:: What is needed ::
Could you copy every line from the material below in which "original" appears?

:: Exercise data ::
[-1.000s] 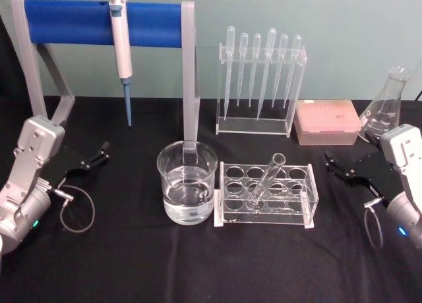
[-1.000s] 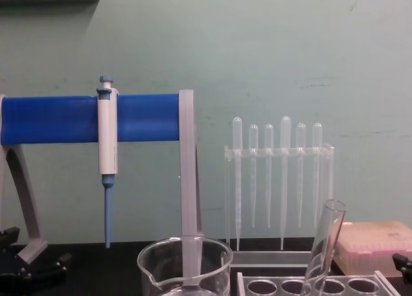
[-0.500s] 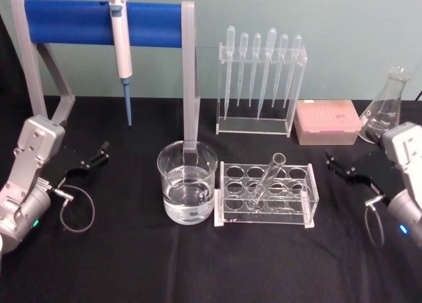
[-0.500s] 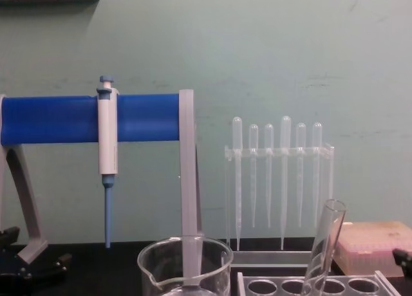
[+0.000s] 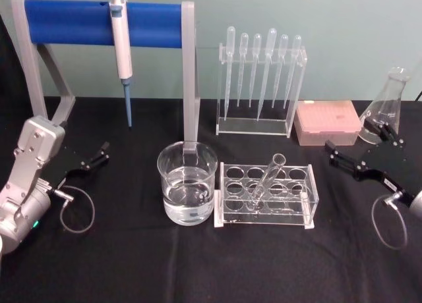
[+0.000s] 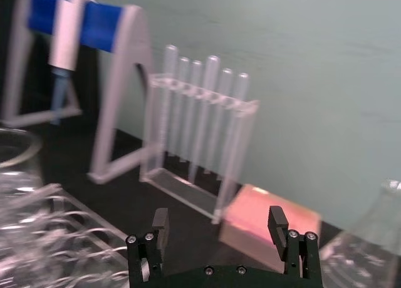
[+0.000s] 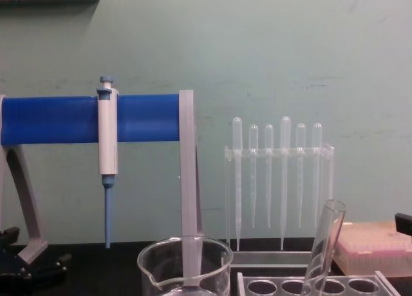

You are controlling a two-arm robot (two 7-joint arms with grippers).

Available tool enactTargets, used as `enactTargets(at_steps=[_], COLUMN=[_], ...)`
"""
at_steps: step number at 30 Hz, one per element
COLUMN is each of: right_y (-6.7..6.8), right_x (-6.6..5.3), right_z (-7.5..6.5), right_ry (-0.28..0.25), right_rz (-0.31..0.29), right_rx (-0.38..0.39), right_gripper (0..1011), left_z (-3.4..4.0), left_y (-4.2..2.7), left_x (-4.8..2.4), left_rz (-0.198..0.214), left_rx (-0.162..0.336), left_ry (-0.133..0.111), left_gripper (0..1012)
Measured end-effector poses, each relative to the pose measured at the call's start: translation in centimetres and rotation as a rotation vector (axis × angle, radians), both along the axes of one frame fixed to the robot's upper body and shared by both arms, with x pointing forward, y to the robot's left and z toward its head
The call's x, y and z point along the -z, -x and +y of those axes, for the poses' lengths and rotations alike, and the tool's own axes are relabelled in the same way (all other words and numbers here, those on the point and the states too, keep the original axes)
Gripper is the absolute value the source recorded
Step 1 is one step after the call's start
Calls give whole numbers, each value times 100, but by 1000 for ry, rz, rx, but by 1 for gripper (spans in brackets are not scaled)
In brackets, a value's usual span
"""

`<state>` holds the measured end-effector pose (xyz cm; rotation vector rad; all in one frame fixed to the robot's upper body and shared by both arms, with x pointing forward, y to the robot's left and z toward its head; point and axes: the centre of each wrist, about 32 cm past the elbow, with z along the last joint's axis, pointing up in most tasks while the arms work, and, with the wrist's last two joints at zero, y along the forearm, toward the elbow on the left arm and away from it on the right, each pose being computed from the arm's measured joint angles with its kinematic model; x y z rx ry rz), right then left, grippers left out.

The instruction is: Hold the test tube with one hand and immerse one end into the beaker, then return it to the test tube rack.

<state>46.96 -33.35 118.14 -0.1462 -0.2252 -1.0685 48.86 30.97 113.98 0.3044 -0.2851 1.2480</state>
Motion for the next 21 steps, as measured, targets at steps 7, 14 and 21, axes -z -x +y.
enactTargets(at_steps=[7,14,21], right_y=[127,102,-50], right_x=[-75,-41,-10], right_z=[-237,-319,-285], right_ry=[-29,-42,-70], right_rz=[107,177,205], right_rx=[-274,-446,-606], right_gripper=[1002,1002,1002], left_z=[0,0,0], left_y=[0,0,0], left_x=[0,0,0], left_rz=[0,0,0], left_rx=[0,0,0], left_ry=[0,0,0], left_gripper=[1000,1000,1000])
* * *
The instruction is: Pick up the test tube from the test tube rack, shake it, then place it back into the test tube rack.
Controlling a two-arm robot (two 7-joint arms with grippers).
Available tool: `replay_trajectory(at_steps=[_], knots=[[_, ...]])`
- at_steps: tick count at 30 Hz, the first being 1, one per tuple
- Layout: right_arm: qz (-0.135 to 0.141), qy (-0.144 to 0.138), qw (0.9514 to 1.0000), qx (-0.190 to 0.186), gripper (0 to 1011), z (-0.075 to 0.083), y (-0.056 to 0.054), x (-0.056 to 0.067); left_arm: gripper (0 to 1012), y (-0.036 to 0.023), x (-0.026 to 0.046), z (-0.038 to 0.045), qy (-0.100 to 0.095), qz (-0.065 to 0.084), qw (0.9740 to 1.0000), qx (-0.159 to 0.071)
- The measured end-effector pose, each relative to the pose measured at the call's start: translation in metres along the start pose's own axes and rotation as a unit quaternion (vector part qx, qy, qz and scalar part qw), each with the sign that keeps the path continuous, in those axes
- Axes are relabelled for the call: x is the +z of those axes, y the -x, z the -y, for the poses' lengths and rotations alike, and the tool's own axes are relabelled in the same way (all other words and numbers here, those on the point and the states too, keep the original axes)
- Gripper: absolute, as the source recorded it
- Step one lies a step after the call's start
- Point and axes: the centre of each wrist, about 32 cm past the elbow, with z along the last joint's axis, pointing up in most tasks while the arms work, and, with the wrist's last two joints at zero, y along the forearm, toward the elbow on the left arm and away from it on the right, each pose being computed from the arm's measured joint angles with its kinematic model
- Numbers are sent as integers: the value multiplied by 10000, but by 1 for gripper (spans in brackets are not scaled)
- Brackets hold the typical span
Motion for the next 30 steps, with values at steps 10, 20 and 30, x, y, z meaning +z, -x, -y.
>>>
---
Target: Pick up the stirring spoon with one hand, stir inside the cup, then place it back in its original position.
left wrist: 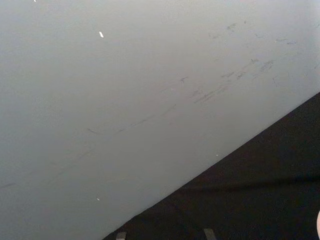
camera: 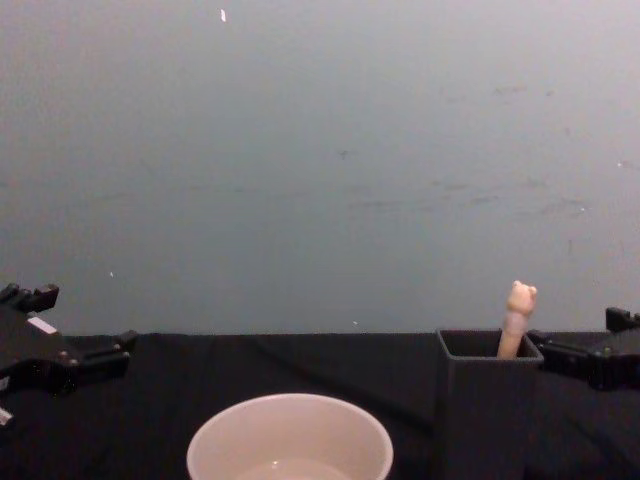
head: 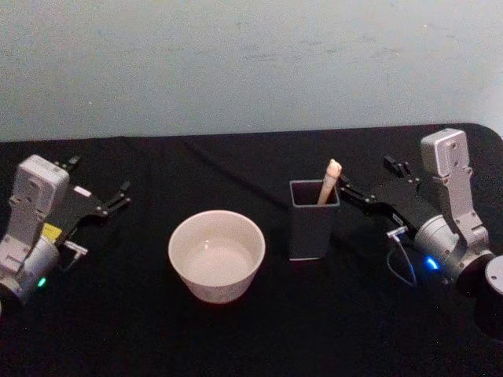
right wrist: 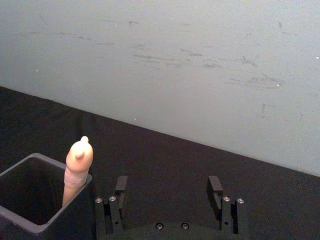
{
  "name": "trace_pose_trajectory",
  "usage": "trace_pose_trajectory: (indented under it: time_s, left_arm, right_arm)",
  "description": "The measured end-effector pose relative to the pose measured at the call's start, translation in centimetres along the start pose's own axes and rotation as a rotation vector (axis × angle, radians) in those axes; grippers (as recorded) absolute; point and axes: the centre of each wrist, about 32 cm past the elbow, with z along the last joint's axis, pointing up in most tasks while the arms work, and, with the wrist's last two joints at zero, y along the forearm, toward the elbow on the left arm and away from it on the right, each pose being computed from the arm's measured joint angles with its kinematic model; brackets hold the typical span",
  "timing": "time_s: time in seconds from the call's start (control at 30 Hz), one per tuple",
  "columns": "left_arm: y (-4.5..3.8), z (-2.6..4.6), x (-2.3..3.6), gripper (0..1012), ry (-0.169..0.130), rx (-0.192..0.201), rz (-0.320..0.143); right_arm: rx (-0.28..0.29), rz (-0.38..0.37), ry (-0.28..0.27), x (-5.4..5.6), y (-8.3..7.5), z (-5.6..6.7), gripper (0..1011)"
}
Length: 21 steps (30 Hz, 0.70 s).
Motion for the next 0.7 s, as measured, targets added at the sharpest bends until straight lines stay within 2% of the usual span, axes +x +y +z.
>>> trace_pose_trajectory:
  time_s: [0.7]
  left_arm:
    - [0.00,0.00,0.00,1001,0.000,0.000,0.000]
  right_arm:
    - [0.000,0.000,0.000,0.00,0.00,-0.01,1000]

:: Exercise solution ::
The call's x, y and z point along the -z, -x and +y of those axes, for the poses' lengths and rotations alike, and the tool's own axes are relabelled in the same way (all other words and numbers here, those on the point and the states too, keep the original axes)
- Axes are relabelled for the call: x is the +z of those axes, y the -x, z the -y, for the poses' lengths and rotations alike, and the tool's own axes are relabelled in the same way (all other words and numbers here, those on the point and the states too, keep the original axes)
Target: Pick up the stirring spoon with one hand, stir inside the cup, then place it back in its original position.

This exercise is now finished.